Sto dicendo che vale almeno la pena di considerare la possibilità che sia la scarsa maestria linguistica di molti scienziati, e non l’impossibilità di una formulazione nel linguaggio comune, il maggiore ostacolo all’ingaggio diretto del pubblico nelle discussioni che riguardano la scienza. Per inciso, il semplice sospetto che questa circostanza sia vera, dovrebbe immediatamente far apprezzare lo studio delle materie umanistiche ed in particolare della lingua, la quale è il più importante mezzo non solo per veicolare i concetti alla base di ogni indagine scientifica, ma spesso può aiutare proprio a delineare meglio quei concetti, ad eliminare le ambiguità e pure a realizzarne la reale estensione più di quanto non sia possibile attraverso una pura formulazione matematica.

 

La seconda obiezione è di natura etica ed estetica. A mio modo di vedere, tutto sommato condiviso da una larga parte della comunità scientifica, dovere di ogni membro della comunità scientifica è giustificare con chiarezza la ragione dell’investimento sociale nella scienza: se questa giustificazione consistesse solo nell’ottenimento di utili applicazioni, la parte più interessante dell’edificio scientifico, ovvero l’indagine del mondo che ci circonda sulla base di assiomi logico-matematici e dell’analisi statistica della realtà, verrebbe sostanzialmente ad essere poco appetibile, riducendosi a mero gioco intellettuale in attesa che i veri risultati emergano sotto forma di nuove tecnologie più potenti delle precedenti. Perché lo sforzo di comprensione dell’universo sia giustificato, non è possibile fondarsi solo sulle aspettative in termini di ricadute: è necessario che il pubblico sia ingaggiato, che per quanto possibile, cioè, sia educato almeno ad intravedere la bellezza della spiegazione scientifica del mondo come valore in sé, perché possano tutti il più possibile godere il vero frutto degli investimenti sociali che la scienza comporta.
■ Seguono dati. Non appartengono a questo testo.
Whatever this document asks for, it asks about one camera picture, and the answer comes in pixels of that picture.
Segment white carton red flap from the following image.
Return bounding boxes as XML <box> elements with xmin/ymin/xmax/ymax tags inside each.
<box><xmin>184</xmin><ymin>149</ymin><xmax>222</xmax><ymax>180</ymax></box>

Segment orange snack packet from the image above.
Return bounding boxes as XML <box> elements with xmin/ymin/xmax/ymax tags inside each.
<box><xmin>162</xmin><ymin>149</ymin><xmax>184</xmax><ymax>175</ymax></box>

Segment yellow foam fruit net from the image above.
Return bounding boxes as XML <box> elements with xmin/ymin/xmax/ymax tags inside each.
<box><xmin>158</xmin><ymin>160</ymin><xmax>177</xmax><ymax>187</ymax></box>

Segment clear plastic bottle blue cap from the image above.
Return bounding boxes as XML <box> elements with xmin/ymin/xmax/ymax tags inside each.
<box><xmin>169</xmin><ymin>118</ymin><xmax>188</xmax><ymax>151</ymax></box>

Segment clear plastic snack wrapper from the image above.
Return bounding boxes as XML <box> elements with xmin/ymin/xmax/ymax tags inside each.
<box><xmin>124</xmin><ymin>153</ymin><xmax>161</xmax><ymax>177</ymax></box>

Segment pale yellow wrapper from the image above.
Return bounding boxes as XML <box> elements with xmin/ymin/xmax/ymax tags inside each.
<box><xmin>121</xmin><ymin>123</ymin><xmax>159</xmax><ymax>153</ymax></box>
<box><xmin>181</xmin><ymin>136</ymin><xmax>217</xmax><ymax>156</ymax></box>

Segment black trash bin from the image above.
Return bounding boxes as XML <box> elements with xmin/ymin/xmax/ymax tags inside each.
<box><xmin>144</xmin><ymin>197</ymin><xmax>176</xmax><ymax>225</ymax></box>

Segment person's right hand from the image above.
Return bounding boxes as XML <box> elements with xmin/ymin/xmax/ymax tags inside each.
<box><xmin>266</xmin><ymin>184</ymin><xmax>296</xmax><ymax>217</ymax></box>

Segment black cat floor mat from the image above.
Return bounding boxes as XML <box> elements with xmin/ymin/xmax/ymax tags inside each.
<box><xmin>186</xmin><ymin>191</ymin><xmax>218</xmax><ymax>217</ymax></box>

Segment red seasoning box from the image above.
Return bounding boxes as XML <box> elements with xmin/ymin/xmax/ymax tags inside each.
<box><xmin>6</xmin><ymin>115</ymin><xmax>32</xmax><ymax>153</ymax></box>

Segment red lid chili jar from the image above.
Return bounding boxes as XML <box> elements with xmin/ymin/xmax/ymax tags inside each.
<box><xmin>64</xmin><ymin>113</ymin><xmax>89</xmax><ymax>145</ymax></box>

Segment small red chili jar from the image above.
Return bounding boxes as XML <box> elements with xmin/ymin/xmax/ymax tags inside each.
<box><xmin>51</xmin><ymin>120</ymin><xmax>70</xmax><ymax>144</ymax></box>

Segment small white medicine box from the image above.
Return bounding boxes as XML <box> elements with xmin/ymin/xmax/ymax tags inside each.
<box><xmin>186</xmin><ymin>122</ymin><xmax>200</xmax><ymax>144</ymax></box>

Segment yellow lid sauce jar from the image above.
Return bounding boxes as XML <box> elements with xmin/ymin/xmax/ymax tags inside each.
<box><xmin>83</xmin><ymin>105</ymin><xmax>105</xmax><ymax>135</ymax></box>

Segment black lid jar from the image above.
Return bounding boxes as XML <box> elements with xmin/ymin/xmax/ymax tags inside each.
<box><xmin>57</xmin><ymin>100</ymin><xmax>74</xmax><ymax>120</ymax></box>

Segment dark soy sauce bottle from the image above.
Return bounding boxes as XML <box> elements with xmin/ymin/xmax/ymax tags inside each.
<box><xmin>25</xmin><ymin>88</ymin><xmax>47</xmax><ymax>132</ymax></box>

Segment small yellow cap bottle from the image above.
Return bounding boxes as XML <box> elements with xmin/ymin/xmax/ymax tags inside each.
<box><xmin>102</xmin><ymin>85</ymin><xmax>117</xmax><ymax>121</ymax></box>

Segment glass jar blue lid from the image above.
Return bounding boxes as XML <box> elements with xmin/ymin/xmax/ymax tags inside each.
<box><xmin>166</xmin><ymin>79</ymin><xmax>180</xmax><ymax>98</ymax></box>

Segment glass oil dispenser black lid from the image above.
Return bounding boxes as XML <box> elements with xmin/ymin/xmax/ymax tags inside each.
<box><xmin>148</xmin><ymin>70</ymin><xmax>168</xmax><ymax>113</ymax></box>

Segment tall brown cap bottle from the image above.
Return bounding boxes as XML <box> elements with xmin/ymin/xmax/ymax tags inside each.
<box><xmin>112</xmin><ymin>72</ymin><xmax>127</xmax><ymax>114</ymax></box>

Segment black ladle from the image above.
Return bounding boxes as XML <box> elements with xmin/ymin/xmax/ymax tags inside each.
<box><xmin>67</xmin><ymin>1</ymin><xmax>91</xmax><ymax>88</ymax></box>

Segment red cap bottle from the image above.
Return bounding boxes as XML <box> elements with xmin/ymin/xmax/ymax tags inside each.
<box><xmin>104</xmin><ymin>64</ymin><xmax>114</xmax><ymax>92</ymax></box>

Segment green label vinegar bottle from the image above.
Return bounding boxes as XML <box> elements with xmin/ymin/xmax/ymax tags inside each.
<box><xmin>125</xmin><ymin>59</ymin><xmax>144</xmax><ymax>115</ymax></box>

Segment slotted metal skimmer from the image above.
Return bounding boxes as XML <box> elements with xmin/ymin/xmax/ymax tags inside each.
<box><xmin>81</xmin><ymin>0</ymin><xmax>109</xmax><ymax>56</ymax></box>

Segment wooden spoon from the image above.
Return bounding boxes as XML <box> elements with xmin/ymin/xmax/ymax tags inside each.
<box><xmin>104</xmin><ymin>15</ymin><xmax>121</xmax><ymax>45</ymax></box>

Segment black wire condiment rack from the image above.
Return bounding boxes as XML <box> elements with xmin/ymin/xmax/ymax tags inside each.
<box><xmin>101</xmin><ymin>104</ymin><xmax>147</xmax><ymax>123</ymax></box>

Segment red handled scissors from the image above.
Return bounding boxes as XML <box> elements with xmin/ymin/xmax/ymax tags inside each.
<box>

La terza e ultima obiezione è di natura politica. La comunicazione scientifica di ogni risultato meglio utile a comprendere il mondo è l’unico modo attraverso il quale tutti possano meglio abituarsi all’utilizzo del metodo scientifico di ragionamento. Comunicare i risultati, infatti, presuppone anche spiegare con qualche dettaglio i metodi attraverso i quali sono stati ottenuti; e questo forma i cittadini, tutti, a una forma di ragionamento potente, in grado di meglio garantire la nostra società e la nostra democrazia, rispetto al dilagare di infondate opinioni, utili a manipolare le masse.

Non dico che sia semplice, anzi spesso mi rendo conto che in molti falliamo; eppure, la scienza non è e non deve divenire patrimonio di una casta, se si vuole evitare il fondato sospetto che sia solo e sempre un mezzo di prevalenza sociale.